2. Yaratılış, bütün varlıkları kapsayan evrensel bir ilkedir
Bir hücrenin iç düzeninden yıldızların hareketine, bitki birliklerinden insan ruhunun derinliklerine kadar her alanda gözlenen sistematik yapı; kâinatın başıboş olmadığını ve yaratılışın her an devam eden kesintisiz bir faaliyet olduğunu göstermektedir.
Kongre boyunca bilimsel yöntemlerin, gözleme dayalı araştırmaların ve disiplinler arası analizlerin ortaya koyduğu “nasıllar”, Kur’an’ın sunduğu “niçinlerle” bütünleştiğinde, insanın yerini ve sorumluluğunu anlaması mümkün hâle gelmektedir. Anlamı dışlayan bilim, amacını kaybeder.
Birçok tâbir evrim yerine kullanılmaktadır. Oysaki bunların gerçek manaları aşağıdaki gibidir:
Tekamül, bütün canlıların embriyodan itibaren hayatları boyunca geçirdiği değişimlerin tamamıdır.
Tahavvül, hidrojen ve oksijenin bir araya gelerek su teşkil etmesi gibi elementlerin veya moleküllerin fiziksel veya kimyasal olarak bir halden başka bir hale geçmesidir.
Varyasyon, varyete, ırk ve varyant gibi canlılardaki tür altı gruplarda görülen değişimlerdir.
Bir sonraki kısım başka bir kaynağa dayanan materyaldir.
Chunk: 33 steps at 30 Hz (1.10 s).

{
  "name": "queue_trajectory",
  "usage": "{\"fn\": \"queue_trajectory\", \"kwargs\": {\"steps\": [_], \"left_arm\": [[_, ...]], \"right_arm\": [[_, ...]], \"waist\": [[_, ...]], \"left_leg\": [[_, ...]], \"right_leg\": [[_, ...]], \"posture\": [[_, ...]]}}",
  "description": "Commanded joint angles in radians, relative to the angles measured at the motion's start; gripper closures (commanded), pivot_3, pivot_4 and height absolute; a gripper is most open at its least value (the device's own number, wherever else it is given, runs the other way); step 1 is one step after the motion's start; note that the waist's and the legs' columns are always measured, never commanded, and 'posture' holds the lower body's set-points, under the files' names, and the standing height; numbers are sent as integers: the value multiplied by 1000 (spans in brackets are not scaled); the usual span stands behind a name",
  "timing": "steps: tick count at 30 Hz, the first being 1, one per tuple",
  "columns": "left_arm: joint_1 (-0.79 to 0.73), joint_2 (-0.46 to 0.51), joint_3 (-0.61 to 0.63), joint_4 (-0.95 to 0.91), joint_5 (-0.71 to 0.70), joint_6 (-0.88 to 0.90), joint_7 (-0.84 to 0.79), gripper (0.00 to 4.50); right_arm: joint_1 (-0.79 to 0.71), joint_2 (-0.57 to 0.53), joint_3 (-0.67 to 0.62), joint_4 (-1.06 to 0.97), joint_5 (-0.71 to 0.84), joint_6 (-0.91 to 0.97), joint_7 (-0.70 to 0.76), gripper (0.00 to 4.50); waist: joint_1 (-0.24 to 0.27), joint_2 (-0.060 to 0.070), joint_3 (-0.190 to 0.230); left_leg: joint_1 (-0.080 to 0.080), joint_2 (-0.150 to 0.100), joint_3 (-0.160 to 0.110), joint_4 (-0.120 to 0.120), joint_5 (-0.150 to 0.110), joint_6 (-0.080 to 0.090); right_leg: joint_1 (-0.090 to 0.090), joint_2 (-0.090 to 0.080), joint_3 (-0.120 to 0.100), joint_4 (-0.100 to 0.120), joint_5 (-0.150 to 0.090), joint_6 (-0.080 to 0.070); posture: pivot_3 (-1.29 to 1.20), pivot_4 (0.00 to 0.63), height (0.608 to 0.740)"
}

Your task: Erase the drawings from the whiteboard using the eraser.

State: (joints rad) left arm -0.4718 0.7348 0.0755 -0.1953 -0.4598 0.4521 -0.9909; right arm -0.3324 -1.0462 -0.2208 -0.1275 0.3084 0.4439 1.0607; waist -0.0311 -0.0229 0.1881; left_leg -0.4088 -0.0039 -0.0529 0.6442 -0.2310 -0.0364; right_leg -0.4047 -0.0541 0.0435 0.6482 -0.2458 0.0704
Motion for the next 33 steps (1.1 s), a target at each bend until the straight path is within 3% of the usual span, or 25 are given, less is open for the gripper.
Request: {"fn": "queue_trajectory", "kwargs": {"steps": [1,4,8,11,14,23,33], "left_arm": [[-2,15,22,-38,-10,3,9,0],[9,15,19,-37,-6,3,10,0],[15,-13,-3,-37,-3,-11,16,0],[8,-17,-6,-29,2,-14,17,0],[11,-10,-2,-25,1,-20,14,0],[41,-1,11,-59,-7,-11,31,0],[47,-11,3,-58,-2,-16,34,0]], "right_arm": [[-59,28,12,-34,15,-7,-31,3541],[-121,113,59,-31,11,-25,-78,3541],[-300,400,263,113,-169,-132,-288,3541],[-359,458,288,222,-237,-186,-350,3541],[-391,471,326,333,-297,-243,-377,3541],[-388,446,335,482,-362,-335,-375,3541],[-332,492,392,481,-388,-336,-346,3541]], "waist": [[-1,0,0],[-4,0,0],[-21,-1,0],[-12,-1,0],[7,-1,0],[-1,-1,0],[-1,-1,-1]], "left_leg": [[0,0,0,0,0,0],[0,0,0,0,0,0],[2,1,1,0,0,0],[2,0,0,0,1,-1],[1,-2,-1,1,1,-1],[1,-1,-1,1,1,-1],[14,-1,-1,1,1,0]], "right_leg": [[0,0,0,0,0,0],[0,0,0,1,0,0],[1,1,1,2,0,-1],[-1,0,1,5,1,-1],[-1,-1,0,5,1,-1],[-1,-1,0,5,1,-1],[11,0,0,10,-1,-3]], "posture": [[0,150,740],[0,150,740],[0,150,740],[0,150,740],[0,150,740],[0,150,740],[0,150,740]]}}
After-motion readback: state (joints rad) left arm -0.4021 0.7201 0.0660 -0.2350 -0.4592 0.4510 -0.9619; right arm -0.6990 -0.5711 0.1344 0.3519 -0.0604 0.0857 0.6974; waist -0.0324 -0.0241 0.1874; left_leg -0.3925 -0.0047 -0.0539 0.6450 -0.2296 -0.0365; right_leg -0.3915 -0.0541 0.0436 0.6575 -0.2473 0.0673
Evrim olarak ifade edilen bu ve bunlar gibi birçok kavram esasında birer kanundur. Evrim yerine kullanılamaz. Evolüsyon karşılığı olarak kullanılan evrim ise bir canlı türünden bir başka türün meydana geldiğini iddia eden bir görüştür. Milattan önce 650 yılında insanın balıktan meydana geldiğini iddia eden Anaximander’den beri yaklaşık 2600 yıldır bu görüşü ispatlayan herhangi bir bilimsel delil ortaya konulamamıştır. Kongrede, değişimin bir kanun olmakla birlikte evrende sınırsız değişimin olmadığı ifade edilmistir. Canlıların tür altı gruplarında farklı çevrelere uyum sağlamaları için onlara verilmiş olan ve varyasyon denilen sınırlı bir değişim esnekliği bulunduğu belirtilmiştir. Fakat bunun evrim görüşünün ana omurgasını oluşturan türlerin değiştiği iddiasını destekleyen bir değişim olmadığı vurgulanmıştır.
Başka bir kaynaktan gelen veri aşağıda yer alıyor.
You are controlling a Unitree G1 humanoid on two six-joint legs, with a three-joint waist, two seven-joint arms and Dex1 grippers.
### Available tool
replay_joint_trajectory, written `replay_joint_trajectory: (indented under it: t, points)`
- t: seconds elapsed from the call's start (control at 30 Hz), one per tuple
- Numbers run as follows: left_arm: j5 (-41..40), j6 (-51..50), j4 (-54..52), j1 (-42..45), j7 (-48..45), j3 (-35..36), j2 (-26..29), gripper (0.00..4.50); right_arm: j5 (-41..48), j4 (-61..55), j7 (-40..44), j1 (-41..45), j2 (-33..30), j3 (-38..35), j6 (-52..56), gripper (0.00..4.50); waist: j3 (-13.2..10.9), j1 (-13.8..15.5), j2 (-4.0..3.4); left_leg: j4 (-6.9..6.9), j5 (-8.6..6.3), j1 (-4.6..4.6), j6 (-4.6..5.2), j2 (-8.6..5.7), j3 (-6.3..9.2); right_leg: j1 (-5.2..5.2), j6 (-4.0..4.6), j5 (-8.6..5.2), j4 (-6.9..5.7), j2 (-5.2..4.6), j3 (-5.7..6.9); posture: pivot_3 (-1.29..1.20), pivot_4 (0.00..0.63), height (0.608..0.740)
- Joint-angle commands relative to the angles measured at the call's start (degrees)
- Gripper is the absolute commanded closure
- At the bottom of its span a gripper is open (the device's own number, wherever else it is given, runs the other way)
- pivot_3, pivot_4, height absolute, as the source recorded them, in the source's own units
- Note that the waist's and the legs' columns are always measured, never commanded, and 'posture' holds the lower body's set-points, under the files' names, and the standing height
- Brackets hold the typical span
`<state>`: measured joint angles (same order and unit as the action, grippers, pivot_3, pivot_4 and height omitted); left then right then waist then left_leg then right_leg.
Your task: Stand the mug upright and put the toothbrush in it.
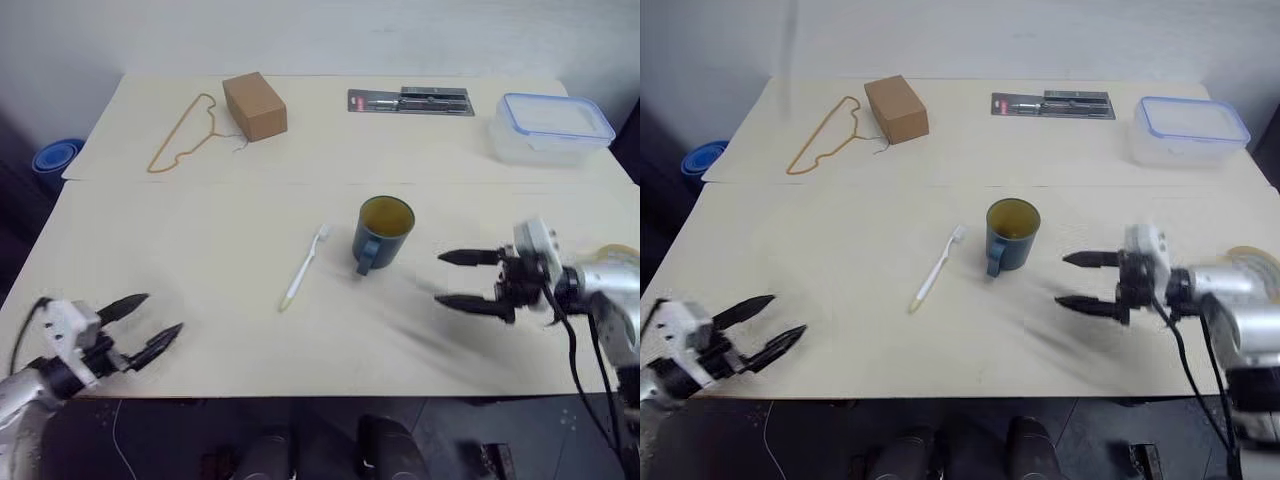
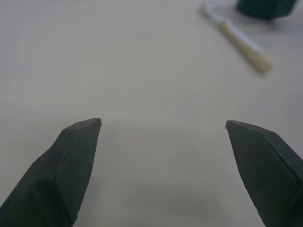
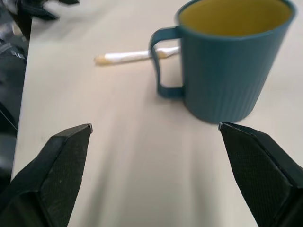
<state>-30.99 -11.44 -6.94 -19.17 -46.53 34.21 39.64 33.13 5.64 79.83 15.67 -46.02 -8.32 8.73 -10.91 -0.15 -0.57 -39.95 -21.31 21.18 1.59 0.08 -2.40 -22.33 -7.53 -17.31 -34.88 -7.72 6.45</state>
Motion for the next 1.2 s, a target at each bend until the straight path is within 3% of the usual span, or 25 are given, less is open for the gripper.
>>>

5.Kâinat madde ile sınırlı olmayan estetik bir bütünlük taşımaktadır
İstatistikten optiğe, biyomekanikten kuantuma kadar sunulan çalışmalar; ölçü, oran, düzen ve hesap kavramlarının kâinatta sadece işlevsel değil, aynı zamanda estetik bir bütünlük taşıdığını göstermiştir. Bu estetik ve işlev birlikteliği, kâinatın salt madde olmadığını açık bir şekilde ilan etmektedir.
Embriyonik gelişim, bağışıklık sistemi, protein sentezi, beyin fonksiyonları, davranış bilimleri ve ruh sağlığı alanlarındaki bildiriler; insanın sıradan bir canlı değil, kâinatın anlamını okuyabilen eşsiz varlık olduğunu vurgulamıştır. İnsanı insan yapan özellikler, kör mekanizmalara sığdırılamaz.
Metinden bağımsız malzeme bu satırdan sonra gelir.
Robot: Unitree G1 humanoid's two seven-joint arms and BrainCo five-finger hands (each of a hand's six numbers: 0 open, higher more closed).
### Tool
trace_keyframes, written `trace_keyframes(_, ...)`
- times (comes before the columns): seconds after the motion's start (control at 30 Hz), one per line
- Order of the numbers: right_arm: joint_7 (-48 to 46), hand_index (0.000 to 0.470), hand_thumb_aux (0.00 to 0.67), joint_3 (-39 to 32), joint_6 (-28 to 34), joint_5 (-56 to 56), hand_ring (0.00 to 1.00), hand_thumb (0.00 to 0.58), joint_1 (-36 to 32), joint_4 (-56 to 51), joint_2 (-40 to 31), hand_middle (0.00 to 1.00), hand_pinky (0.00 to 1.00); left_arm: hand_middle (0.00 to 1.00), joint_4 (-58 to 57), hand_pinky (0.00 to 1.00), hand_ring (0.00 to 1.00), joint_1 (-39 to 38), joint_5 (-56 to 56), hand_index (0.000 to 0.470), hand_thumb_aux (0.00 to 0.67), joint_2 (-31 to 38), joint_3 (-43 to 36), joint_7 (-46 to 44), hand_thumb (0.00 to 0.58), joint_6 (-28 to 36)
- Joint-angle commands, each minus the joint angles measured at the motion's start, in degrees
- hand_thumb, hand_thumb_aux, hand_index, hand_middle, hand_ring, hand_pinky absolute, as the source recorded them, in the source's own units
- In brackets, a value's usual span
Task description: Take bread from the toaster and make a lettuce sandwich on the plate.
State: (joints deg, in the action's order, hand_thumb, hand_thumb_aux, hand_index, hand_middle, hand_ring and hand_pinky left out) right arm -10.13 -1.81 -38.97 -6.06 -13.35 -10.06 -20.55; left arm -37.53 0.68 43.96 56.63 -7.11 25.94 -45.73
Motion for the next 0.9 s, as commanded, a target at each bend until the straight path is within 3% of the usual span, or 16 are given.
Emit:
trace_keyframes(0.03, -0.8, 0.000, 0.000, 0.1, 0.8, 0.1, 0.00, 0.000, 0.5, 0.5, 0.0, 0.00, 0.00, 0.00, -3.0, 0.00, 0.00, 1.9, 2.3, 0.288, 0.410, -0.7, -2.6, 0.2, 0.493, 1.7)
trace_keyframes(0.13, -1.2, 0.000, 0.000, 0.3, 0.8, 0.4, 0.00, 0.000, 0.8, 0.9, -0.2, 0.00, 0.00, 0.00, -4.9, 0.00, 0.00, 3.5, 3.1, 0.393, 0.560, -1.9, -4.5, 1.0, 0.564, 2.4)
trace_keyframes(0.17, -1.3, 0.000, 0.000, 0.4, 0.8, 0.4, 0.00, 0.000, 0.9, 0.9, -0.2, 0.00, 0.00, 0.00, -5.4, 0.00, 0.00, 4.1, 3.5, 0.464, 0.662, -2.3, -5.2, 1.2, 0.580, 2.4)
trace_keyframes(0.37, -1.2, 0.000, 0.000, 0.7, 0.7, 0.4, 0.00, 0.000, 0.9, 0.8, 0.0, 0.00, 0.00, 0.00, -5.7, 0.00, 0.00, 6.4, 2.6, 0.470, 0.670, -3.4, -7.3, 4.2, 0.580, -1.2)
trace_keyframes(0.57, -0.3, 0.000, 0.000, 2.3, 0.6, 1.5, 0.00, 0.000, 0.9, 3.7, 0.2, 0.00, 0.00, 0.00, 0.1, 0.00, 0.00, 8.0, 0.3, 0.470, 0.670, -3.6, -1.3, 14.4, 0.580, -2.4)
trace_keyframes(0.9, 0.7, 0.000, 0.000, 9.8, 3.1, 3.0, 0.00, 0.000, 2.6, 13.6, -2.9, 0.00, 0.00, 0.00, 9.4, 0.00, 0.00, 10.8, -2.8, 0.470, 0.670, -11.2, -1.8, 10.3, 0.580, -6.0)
Kongrede sunulan müfredat analizleri; seküler bilim dilinin gençlerde anlam boşluğu oluşturduğunu, Kur’an’ın kâinatı okuyan yaklaşımıyla desteklenen bütüncül bilim dilinin ise öğrencilere hem entelektüel yön hem de ruhî denge kazandırdığını ortaya koymuştur. Yeni eğitim modelleri; “anlam, amaç ve değer” eksenine oturtulmalıdır.
Kâinata bakan gözün ufku genişledikçe, hakikatin tablosu daha belirgin hâle gelmektedir. Kâinat bir kitap, Kur’an o kitabın anlamıdır. Bilim ise bu iki metni birlikte okuması gereken bir akıl yolcusudur.
Bu kongre, disiplinler arası iş birliğinin daha güçlü biçimde devam ettirilmesini, yeni araştırma projelerinin başlatılmasını, ulusal ve uluslararası düzeyde paneller ve çalıştaylar düzenlenmesini ve Bilimler Işığında Yaratılış Kongresi’nin her yıl tekrarlanmasını oy birliğiyle tavsiye eder.